When a disaster strikes, especially a large-scale catastrophic event that has widespread damage and traumatic consequences for the masses, the value behind a restoration project goes well beyond restoring property. People feel a genuine sense of loss, loss of residence, loss of security when a place of business is hit, and a loss of community when a school or other community facility is damaged or lost. Companies and contractors of all shapes and sizes, specialties, and intentions (good and bad) flock to the disaster area. While their services may be desperately needed, they can fall victim to the “lumber, bricks and mortar” syndrome and fail to see the big picture of quality restoration.

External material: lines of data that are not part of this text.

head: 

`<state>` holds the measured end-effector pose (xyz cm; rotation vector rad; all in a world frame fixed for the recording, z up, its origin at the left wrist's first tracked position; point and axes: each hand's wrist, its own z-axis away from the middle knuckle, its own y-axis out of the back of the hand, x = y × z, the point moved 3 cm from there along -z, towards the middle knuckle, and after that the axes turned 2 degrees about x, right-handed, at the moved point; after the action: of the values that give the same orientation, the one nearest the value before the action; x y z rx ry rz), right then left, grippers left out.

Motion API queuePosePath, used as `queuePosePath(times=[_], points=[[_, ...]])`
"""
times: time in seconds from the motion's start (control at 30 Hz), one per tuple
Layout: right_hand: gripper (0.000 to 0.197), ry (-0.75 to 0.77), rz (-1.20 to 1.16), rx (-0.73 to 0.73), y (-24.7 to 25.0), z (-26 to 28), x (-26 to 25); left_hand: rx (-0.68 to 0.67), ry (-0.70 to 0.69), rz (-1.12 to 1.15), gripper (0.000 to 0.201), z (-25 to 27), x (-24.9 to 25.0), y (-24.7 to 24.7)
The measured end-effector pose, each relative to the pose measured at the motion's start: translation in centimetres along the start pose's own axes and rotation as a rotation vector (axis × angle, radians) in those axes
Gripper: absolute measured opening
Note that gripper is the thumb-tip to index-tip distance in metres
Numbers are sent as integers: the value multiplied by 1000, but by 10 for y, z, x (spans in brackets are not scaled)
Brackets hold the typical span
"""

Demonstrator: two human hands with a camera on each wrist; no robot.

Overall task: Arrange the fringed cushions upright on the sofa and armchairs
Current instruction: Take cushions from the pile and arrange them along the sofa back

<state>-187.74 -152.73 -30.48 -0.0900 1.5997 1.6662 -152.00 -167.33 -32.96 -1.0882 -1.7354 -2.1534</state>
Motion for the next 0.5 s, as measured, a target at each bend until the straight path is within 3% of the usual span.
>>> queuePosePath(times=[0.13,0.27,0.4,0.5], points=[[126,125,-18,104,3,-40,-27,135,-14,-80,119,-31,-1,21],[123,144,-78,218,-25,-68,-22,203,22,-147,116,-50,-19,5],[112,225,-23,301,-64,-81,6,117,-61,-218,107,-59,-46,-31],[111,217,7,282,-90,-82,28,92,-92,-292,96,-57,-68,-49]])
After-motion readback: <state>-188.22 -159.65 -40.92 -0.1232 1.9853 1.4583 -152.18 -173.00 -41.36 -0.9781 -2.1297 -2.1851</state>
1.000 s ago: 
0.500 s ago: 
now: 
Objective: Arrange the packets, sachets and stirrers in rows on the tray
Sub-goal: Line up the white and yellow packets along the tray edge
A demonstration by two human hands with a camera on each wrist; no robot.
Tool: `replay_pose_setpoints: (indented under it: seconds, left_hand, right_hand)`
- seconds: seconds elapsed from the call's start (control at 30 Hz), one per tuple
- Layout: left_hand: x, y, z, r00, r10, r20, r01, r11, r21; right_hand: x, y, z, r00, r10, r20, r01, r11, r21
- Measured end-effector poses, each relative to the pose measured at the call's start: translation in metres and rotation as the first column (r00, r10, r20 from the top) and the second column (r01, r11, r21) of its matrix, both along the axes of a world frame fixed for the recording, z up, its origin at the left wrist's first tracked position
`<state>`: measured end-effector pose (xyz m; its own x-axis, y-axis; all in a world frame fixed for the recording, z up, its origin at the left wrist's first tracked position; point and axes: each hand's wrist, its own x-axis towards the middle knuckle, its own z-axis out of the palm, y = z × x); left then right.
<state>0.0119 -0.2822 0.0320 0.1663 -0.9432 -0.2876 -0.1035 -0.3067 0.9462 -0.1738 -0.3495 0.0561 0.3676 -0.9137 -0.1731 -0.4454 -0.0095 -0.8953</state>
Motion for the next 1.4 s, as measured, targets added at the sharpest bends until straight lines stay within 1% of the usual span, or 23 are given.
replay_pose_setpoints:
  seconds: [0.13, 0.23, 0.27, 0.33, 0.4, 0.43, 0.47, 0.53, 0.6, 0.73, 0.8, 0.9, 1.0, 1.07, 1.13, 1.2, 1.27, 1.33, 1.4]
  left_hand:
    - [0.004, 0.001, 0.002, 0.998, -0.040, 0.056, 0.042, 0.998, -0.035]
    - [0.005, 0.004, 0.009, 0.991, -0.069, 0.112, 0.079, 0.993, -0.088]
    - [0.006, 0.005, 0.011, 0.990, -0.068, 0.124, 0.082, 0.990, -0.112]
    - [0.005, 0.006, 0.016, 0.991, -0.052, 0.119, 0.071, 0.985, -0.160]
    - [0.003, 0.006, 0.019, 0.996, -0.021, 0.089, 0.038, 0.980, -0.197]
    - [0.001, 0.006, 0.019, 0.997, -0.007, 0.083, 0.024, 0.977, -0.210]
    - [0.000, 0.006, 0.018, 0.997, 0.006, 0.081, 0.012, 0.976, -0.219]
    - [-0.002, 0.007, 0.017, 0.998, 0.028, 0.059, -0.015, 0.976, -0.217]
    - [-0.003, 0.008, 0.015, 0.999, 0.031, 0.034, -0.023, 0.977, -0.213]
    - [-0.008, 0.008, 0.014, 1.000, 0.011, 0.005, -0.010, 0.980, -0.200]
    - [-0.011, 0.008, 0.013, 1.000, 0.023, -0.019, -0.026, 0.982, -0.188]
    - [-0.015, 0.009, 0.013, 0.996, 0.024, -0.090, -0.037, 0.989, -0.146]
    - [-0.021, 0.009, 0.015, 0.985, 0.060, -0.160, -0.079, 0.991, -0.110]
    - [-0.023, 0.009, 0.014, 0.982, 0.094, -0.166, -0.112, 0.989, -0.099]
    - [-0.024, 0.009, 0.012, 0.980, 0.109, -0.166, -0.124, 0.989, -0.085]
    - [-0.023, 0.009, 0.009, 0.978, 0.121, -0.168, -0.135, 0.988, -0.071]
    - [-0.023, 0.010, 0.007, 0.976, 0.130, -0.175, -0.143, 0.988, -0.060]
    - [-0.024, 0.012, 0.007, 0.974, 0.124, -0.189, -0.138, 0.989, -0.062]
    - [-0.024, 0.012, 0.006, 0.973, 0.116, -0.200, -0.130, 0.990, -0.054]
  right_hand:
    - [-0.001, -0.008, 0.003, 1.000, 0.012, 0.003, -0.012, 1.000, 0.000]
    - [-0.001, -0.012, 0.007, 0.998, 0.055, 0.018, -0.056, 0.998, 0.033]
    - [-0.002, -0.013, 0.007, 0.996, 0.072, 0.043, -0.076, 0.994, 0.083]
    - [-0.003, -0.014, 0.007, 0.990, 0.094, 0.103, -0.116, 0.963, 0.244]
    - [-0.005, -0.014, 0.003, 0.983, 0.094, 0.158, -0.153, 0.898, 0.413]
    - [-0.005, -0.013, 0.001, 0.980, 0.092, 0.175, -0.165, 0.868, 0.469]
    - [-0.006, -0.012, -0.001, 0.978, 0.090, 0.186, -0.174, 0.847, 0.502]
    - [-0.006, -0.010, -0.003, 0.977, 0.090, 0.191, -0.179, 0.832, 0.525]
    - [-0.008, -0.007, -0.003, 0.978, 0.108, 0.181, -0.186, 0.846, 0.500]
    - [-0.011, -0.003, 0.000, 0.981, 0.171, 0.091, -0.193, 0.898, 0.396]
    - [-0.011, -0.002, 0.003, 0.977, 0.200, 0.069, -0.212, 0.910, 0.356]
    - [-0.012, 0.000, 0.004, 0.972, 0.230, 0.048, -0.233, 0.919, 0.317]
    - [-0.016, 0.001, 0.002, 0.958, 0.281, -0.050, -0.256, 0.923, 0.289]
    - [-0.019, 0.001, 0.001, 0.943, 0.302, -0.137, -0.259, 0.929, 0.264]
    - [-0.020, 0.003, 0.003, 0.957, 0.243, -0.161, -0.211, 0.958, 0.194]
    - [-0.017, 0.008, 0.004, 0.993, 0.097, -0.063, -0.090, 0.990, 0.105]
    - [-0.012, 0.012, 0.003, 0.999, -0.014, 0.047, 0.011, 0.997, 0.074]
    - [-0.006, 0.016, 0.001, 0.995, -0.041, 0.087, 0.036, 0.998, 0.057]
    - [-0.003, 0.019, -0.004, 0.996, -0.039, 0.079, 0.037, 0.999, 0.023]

The value of a restoration project depends not only on timely craftsmanship and associated costs, but also on a company’s ability to understand and respond to the many “faces” of disaster. Several decades ago Elizabeth Kubler-Ross studied grief and outlined five universal stages of grief when personal loss occurs. People progress from Denial, to Anger, to Bargaining, to Depression and, finally, to Acceptance. While Kubler-Ross was talking about the death of a friend or loved one, it still applies to loss of a home, job or community organization such as a school.
UNDERSTANDING THE IMPACT
Through the power of television, the Internet and social media, we now see the devastation of large-scale catastrophes faster and better than ever. Yet, watching it unfold electronically still does not compare to being up-close, being on site, and standing literally amongst the chaos. You can “see” it, and “hear” it, and “feel” it, and maybe even understand it to some degree, but only when you “live” it 24/7 - as a restoration team or as a survivor – will you truly understand its impact. As time goes on, the grind of daily recovery takes a toll on energy and can lead to despair.
Take Henryville, Indiana, for example. Being in the Midwest, just 20 miles north of Louisville, the rural community of Henryville is no stranger to unpleasant weather. But, it took less than 23 seconds for a massive F-4 tornado to rip through the small community and leave an unimaginable path of destruction behind destroying homes, businesses and the school that was the heart of the community.
Homes and businesses were leveled into piles of rubble. Debris was scattered for miles. The community’s only school campus - elementary, middle and high school classrooms – took a direct hit. A school bus weighing approximately 11 tons was tossed like a heat-seeking missile into a nearby building.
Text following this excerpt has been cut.